Thankfully, the whole time I carried a firearm, I never had to present it. The only time I did ever draw my pistol out was when I had a property with acreage in the country and, one night as I went back in the darkness, something growled at me. Whatever it was went it’s own way and no critters were harmed.
I acquired a cowboy style Ruger pistol with target sights. It was chambered for .357 magnum and, with custom rubber grips, was a phenomenally accurate shooter. I spent many happy hours with my boys reloading and making holes in targets.
A day came where I didn’t feel comfortable with guns in the home, so I sold them and went without for a couple of years. Eventually, I did acquire another pistol, primarily for recreational shooting and the occasional protection.

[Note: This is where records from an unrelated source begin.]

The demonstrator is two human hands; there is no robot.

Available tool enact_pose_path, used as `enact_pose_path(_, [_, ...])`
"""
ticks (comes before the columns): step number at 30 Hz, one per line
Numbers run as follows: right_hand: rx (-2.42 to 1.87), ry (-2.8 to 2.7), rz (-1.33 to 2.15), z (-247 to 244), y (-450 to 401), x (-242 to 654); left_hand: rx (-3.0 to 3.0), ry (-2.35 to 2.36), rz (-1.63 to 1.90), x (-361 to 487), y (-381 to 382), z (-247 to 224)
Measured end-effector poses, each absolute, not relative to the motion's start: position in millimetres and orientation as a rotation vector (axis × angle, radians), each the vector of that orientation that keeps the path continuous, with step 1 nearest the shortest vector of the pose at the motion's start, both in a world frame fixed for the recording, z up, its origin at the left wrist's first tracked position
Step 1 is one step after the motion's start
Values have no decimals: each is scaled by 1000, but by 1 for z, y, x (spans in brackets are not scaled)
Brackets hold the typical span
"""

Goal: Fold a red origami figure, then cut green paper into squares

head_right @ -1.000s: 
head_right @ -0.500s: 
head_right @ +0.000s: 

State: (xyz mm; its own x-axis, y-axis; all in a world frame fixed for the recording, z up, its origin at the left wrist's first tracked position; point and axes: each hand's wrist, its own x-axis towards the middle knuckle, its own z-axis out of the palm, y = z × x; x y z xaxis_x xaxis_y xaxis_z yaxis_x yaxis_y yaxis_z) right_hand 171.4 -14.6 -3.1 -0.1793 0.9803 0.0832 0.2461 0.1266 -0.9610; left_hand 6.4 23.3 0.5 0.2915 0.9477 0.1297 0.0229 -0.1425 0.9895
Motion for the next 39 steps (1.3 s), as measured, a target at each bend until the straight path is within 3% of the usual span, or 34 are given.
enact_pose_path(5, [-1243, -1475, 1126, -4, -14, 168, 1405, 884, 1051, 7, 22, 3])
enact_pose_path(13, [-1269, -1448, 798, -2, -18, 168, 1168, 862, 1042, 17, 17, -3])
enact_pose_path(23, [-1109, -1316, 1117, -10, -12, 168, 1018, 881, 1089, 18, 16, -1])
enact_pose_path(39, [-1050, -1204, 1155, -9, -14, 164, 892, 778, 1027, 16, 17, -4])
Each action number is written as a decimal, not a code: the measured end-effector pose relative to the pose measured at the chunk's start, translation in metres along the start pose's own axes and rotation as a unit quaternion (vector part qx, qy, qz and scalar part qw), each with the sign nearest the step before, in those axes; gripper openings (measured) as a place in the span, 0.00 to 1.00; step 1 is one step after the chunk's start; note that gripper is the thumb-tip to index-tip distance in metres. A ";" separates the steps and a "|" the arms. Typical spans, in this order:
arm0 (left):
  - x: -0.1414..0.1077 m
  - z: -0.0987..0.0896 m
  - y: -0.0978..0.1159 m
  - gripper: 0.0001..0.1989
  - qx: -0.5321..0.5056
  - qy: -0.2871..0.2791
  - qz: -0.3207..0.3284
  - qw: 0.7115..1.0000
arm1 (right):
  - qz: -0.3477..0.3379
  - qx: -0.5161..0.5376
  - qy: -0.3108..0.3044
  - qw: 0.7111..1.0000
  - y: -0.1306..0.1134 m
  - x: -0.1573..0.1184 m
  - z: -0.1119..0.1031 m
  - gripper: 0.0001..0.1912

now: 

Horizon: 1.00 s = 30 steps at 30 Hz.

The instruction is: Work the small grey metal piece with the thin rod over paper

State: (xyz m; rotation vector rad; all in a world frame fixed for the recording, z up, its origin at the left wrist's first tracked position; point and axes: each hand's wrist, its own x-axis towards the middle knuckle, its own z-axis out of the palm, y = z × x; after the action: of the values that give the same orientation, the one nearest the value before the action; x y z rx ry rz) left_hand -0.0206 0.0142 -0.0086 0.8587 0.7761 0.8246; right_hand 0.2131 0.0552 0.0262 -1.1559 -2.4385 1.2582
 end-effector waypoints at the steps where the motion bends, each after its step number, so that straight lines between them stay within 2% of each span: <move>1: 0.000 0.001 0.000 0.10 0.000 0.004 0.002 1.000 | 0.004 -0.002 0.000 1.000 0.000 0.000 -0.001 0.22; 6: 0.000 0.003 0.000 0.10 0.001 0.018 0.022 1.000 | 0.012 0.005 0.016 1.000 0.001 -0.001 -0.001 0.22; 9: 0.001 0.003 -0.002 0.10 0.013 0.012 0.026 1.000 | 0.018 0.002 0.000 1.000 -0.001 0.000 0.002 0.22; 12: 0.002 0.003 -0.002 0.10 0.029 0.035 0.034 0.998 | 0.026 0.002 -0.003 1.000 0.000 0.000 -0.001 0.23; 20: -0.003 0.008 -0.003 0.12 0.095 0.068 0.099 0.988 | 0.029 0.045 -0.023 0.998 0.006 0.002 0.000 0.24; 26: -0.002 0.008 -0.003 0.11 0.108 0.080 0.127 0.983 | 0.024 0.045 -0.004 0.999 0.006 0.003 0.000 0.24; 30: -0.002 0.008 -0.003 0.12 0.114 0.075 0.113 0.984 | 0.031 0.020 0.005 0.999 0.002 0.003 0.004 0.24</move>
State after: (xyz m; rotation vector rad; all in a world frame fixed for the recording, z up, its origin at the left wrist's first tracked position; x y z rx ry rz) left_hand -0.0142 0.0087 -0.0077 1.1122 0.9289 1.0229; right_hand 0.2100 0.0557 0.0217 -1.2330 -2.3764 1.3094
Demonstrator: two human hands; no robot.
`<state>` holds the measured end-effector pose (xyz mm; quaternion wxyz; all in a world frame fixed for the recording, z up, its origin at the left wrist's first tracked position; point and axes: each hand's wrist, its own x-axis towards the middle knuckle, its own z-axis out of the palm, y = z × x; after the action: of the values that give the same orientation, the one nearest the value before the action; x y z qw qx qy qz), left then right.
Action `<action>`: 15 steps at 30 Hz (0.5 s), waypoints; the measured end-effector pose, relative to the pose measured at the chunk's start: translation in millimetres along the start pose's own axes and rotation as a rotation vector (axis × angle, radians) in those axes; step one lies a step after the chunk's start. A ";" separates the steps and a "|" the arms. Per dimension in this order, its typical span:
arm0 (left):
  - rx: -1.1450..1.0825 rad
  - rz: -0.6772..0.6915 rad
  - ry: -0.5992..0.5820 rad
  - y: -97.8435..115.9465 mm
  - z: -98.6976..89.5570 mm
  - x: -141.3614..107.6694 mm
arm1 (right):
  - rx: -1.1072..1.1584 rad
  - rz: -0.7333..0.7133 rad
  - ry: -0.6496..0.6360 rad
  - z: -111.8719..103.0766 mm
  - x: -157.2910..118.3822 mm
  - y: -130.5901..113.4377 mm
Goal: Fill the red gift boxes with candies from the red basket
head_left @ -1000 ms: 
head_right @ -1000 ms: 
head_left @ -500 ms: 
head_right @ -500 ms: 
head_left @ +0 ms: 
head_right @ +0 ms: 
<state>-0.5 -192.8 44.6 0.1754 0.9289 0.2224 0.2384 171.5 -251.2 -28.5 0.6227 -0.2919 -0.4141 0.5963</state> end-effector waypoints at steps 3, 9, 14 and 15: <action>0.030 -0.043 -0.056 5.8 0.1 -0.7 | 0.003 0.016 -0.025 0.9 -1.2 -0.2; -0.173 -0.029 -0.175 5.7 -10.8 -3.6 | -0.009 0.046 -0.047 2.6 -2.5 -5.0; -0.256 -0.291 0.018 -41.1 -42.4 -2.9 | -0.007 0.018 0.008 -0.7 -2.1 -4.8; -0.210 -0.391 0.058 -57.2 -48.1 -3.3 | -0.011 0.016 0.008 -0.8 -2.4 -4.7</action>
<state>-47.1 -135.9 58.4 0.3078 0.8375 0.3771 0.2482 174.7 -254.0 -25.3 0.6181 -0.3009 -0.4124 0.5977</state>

One summer day, I was sitting outside in the sun, meditating on a book I had just finished reading. Everyday Grace by Marianne Williamson. I then heard a clear voice inside me say that owning a gun may not be compatible with the peaceful spiritual path I seek. I opened my eyes, looked around and confirmed I was alone. The change had begun. I thought about it over the next couple of days and, the more I did, the more I knew that was a truth for me. I had the instant “What if I need it and don’t have it?” thoughts. Which, of course, was fear attempting to crash the party.
I was committed to my path of peace and it was evident that I needed to release my gun in order to continue making progress upon it. I released my 9mm to a trusted friend and have walked in peace since.
I don’t feel like I gave anything up – more that I allowed myself to receive massively.